→ **Dataset content**:
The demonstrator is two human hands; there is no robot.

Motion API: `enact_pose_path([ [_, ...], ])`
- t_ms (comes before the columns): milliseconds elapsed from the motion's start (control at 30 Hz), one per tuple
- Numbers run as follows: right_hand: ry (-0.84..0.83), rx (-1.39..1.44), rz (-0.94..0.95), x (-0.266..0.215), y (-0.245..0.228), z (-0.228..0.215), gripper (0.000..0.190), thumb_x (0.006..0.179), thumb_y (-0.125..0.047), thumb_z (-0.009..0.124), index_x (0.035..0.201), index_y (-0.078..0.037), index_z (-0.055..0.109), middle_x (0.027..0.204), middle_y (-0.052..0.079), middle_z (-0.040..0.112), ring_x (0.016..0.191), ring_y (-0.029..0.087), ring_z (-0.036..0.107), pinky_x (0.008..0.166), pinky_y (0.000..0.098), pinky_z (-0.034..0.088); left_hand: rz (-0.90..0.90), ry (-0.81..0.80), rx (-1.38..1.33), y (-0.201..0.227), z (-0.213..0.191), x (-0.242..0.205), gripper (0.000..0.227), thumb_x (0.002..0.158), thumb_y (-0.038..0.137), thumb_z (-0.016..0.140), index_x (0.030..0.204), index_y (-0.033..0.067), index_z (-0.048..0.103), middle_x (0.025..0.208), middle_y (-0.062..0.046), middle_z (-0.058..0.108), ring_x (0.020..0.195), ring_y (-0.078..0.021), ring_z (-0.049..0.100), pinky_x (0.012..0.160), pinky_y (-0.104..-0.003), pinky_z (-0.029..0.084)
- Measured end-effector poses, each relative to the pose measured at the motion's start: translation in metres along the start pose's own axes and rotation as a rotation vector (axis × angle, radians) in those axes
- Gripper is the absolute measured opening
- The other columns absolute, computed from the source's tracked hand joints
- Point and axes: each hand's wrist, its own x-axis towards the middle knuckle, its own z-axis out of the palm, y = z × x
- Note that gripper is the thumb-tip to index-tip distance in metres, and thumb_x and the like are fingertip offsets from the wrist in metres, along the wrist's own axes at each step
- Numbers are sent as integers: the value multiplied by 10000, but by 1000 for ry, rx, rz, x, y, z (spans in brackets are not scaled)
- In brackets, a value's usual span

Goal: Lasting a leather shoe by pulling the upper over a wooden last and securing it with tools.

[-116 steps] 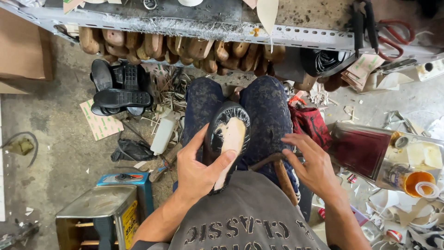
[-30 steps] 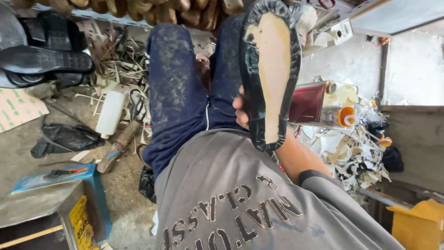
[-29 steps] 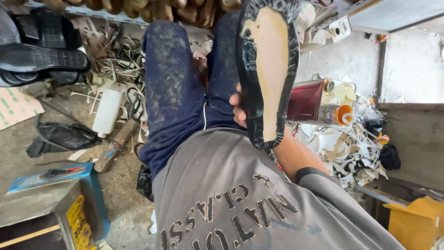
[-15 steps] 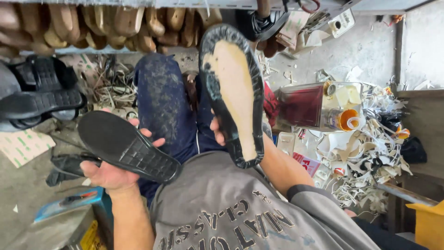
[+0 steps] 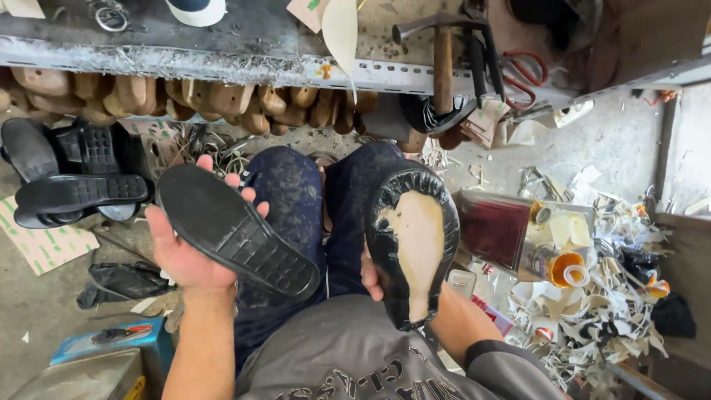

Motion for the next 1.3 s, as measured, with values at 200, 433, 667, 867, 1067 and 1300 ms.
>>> enact_pose_path([
  [200,62,-20,-25,14,-18,6,514,1055,-366,385,1304,27,602,1162,310,696,940,438,699,819,462,574,-31,55,65,-6,-6,31,811,952,477,632,1572,9,399,1471,-273,539,1290,-435,566,1157,-662,377],
  [433,-3,227,98,11,-27,6,542,1090,-380,385,1451,7,501,1350,316,607,1203,467,638,1041,534,556,-5,38,154,-4,-5,32,824,884,346,670,1567,-6,374,1418,-283,549,1303,-463,556,1144,-671,404],
  [667,656,-819,-532,24,12,36,794,933,-357,865,1396,160,479,1396,436,511,1089,609,644,911,757,574,111,22,467,-8,9,22,1272,717,525,923,1644,63,185,1652,-235,345,1476,-417,450,1179,-556,466],
  [867,1144,-2233,-222,59,36,72,692,798,-483,777,1330,-53,669,1167,102,773,935,131,753,824,276,597,203,-54,775,-10,30,6,1346,682,639,894,1654,57,167,1647,-197,400,1392,-278,573,1245,-488,494],
  [1067,842,-2398,-368,74,41,64,656,856,-374,800,1293,84,628,1286,247,693,1145,354,746,1013,395,609,152,-76,873,-12,37,-5,1230,728,327,918,1651,64,150,1689,-228,334,1474,-310,494,1288,-466,439],
  [1300,785,-2344,-426,69,45,56,646,864,-376,771,1273,100,618,1245,301,689,1113,398,756,973,413,638,134,-116,921,-12,42,-9,1084,831,221,873,1648,82,174,1698,-261,331,1503,-307,480,1234,-439,491],
])
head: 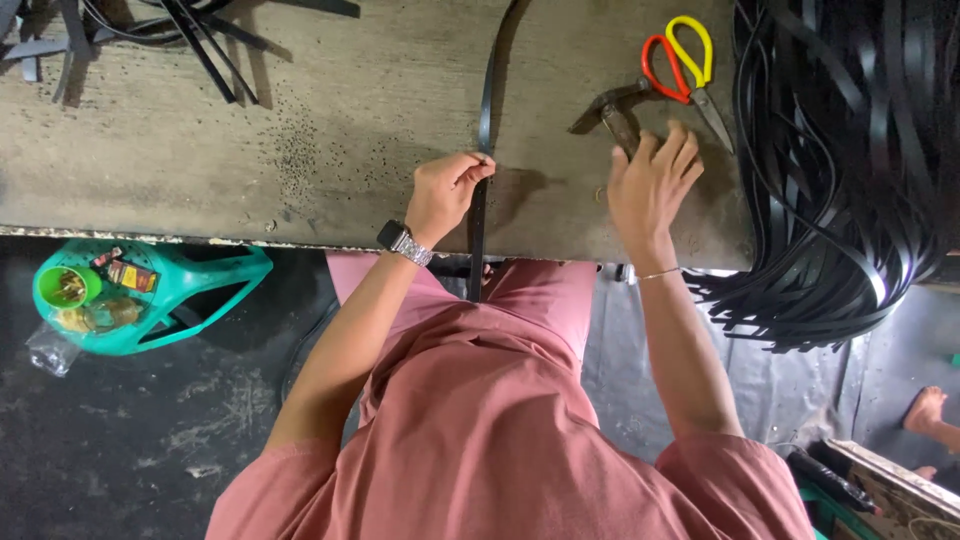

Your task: Hammering a long black leather strip on a workbench to flatten or secure it during production.

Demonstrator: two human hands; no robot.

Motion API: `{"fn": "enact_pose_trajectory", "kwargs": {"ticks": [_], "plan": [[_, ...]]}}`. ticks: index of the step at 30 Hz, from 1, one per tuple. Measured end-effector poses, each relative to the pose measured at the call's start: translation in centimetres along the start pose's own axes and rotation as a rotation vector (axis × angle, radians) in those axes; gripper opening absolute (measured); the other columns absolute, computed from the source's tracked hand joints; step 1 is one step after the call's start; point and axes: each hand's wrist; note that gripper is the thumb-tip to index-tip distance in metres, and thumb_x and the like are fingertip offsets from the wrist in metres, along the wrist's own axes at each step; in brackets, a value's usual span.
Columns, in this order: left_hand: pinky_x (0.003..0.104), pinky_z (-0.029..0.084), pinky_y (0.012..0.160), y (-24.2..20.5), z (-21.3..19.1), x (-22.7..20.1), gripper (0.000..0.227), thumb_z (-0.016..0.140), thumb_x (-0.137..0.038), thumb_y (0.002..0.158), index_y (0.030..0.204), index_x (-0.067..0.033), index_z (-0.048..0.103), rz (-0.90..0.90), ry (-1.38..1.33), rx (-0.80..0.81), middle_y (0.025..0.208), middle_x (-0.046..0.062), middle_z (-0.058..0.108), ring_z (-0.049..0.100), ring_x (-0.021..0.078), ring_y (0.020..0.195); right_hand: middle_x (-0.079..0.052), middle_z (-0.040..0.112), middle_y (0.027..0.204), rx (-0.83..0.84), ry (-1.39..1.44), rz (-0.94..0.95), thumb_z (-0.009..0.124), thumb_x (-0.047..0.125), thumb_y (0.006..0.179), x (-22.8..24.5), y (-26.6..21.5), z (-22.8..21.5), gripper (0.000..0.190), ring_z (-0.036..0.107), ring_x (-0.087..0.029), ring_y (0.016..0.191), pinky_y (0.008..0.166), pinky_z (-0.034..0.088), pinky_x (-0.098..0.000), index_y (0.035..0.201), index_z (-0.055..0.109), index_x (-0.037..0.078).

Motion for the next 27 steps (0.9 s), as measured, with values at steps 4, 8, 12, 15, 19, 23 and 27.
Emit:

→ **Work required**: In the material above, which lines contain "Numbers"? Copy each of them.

→ **Answer to the problem**:
- Numbers run as follows: right_hand: ry (-0.84..0.83), rx (-1.39..1.44), rz (-0.94..0.95), x (-0.266..0.215), y (-0.245..0.228), z (-0.228..0.215), gripper (0.000..0.190), thumb_x (0.006..0.179), thumb_y (-0.125..0.047), thumb_z (-0.009..0.124), index_x (0.035..0.201), index_y (-0.078..0.037), index_z (-0.055..0.109), middle_x (0.027..0.204), middle_y (-0.052..0.079), middle_z (-0.040..0.112), ring_x (0.016..0.191), ring_y (-0.029..0.087), ring_z (-0.036..0.107), pinky_x (0.008..0.166), pinky_y (0.000..0.098), pinky_z (-0.034..0.088); left_hand: rz (-0.90..0.90), ry (-0.81..0.80), rx (-1.38..1.33), y (-0.201..0.227), z (-0.213..0.191), x (-0.242..0.205), gripper (0.000..0.227), thumb_x (0.002..0.158), thumb_y (-0.038..0.137), thumb_z (-0.016..0.140), index_x (0.030..0.204), index_y (-0.033..0.067), index_z (-0.048..0.103), middle_x (0.025..0.208), middle_y (-0.062..0.046), middle_z (-0.058..0.108), ring_x (0.020..0.195), ring_y (-0.078..0.021), ring_z (-0.049..0.100), pinky_x (0.012..0.160), pinky_y (-0.104..-0.003), pinky_z (-0.029..0.084)
- Numbers are sent as integers: the value multiplied by 10000, but by 1000 for ry, rx, rz, x, y, z (spans in brackets are not scaled)

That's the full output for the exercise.